Women form 620km line across Kerala over temple access

Women form 620km line across Kerala over temple access

The longtime ban barred women or girls of menstruating age from entering the temple, which draws millions of visitors each year.

Religiously fueled protests escalated in the Indian state of Kerala on Wednesday, with police charging Hindu worshipers with batons and using tear gas, water cannon and stun grenades to disperse rioters in the state capital of Thiruvananthapuram.

Millions of women in the southern Indian state of Kerala have formed a 385-mile long "wall" in protest against a ban on females between 10 and 50 at the Sabarimala temple.

Police with batons also charged at protesters who were trying to enforce a shutdown of shops in the area.

An officer and several BJP and CPI (M) workers were injured in the police action.

Police were guarding the homes of the women after they left the temple and were prepared to let more women enter the temple, he said.

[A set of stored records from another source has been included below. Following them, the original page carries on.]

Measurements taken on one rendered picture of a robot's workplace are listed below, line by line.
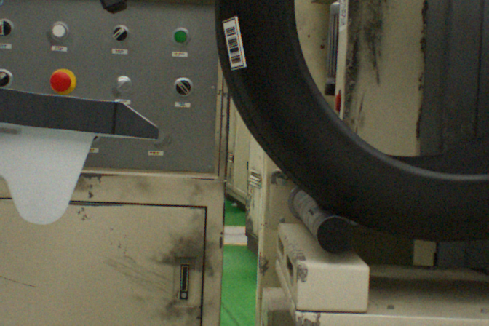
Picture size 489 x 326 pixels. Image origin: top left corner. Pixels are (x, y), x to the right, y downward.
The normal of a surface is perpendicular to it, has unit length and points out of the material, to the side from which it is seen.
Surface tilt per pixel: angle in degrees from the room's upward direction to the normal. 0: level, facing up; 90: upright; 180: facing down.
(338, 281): 90
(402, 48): 90
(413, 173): 100
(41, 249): 90
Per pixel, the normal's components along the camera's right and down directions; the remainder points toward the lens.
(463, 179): 0.03, 0.24
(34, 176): 0.31, 0.02

The temple head ordered the shrine closed for a purification ritual after news of the women's entry spread.

The women were identified as 42-year-old Kanaka Durga and 44-year-old Bindu Ammini, who told India Today TV that the two represented "the society fighting for gender justice". "It is a fact that the women entered the shrine". [.] It's clear that the women were under police protection. A spokesperson for the Opposition Congress party, K Sudhakaran, described the two women entering the temple as "treachery" and that the left-wing state government "will have to pay the price for the violation of the custom".

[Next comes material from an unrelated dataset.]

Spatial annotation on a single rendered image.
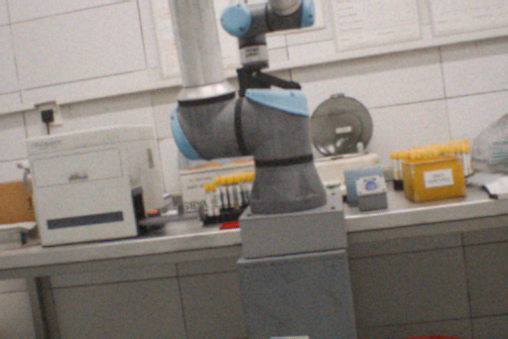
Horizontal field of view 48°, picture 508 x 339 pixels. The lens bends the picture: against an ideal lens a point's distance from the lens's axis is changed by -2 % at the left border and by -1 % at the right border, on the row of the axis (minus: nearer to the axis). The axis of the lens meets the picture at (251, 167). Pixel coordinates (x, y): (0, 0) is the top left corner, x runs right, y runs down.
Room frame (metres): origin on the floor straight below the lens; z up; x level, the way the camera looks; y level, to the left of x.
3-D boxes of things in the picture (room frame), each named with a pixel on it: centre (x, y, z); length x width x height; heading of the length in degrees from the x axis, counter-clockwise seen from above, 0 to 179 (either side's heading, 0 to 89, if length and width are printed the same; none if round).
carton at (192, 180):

Kerala former chief minister V S Achyuthanand has stated that the government has taken wrong step in the Sabarimala row which will lead to the downfall of Pinarayi Vijayan government, which will soon turn into reality.

Two women in southern India made history early Wednesday by entering a renowned Hindu temple where women of childbearing age have not been allowed for centuries. "Some believe that's because such women are impure". Police have clashed with devotees supporting the ban and have arrested more than 2,000 people. According to reports, two women, Bindu and Kanakadurga, successfully completed their trek and worshipped the deity inside the temple.

The Supreme Court is to hear challenges to its landmark ruling from January 22.

At 12 Ayyappa revealed his divinity when he emerged from the forest riding a tigress.

Those wishing to visit undergo a 41-day period of introspection and detachment known as vratha abstaining from sex, meat, intoxicants and even shaving. He said that the women had gone to Sabarimala with the help of CPM leaders. He said he would only do so if first-time devotees decide not to visit him - which has never happened.

NSS, which has filed a review plea in the Supreme Court challenging its verdict, expressed hope that the top court would take a favourable decision. He pointed to other Hindu temples and ceremonies where men are not allowed to attend.

It was one of a string of recent decisions to have eaten away at some of India's traditions, including outlawing bans on gay sex and adultery past year.

Fresh protests broke out in several places in the state after the women entered.